WORK ORDER: Copy exactly the lines of the material below that run from the one containing "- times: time" through the one containing "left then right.". Copy no other lines.

((

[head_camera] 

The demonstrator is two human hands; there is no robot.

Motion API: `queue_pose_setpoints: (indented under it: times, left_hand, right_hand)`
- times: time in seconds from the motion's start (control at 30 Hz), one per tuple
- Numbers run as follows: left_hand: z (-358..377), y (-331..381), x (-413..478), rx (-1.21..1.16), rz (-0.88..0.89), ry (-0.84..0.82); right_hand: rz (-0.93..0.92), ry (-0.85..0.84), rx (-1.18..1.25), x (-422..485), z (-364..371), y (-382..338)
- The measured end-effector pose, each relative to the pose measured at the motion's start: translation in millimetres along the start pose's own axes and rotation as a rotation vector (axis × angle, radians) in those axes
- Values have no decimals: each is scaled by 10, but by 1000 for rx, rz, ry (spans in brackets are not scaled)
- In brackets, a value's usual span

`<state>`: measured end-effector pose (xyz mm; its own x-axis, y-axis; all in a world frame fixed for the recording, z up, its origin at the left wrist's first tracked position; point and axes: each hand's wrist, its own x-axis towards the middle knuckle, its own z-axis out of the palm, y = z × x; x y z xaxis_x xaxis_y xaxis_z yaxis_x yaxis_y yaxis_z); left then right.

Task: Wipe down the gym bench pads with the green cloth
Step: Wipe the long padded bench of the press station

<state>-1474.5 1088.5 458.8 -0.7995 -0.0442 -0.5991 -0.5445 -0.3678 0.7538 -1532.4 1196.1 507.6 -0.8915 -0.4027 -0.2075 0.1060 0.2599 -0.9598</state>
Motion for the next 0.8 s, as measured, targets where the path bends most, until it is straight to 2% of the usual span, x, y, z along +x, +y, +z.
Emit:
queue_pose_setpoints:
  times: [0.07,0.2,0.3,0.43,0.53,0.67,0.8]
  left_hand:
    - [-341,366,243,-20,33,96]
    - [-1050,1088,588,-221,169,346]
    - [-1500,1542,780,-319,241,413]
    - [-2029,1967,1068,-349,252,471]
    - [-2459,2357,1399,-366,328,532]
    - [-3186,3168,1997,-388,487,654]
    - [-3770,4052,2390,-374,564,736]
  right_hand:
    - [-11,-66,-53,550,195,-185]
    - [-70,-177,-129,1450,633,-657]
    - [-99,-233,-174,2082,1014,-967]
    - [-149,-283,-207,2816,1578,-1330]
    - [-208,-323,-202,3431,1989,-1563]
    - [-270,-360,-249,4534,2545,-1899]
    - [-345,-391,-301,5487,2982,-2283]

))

SOLUTION TO THIS EXERCISE:
- times: time in seconds from the motion's start (control at 30 Hz), one per tuple
- Numbers run as follows: left_hand: z (-358..377), y (-331..381), x (-413..478), rx (-1.21..1.16), rz (-0.88..0.89), ry (-0.84..0.82); right_hand: rz (-0.93..0.92), ry (-0.85..0.84), rx (-1.18..1.25), x (-422..485), z (-364..371), y (-382..338)
- The measured end-effector pose, each relative to the pose measured at the motion's start: translation in millimetres along the start pose's own axes and rotation as a rotation vector (axis × angle, radians) in those axes
- Values have no decimals: each is scaled by 10, but by 1000 for rx, rz, ry (spans in brackets are not scaled)
- In brackets, a value's usual span

`<state>`: measured end-effector pose (xyz mm; its own x-axis, y-axis; all in a world frame fixed for the recording, z up, its origin at the left wrist's first tracked position; point and axes: each hand's wrist, its own x-axis towards the middle knuckle, its own z-axis out of the palm, y = z × x; x y z xaxis_x xaxis_y xaxis_z yaxis_x yaxis_y yaxis_z); left then right.

The answer given above is the complete response.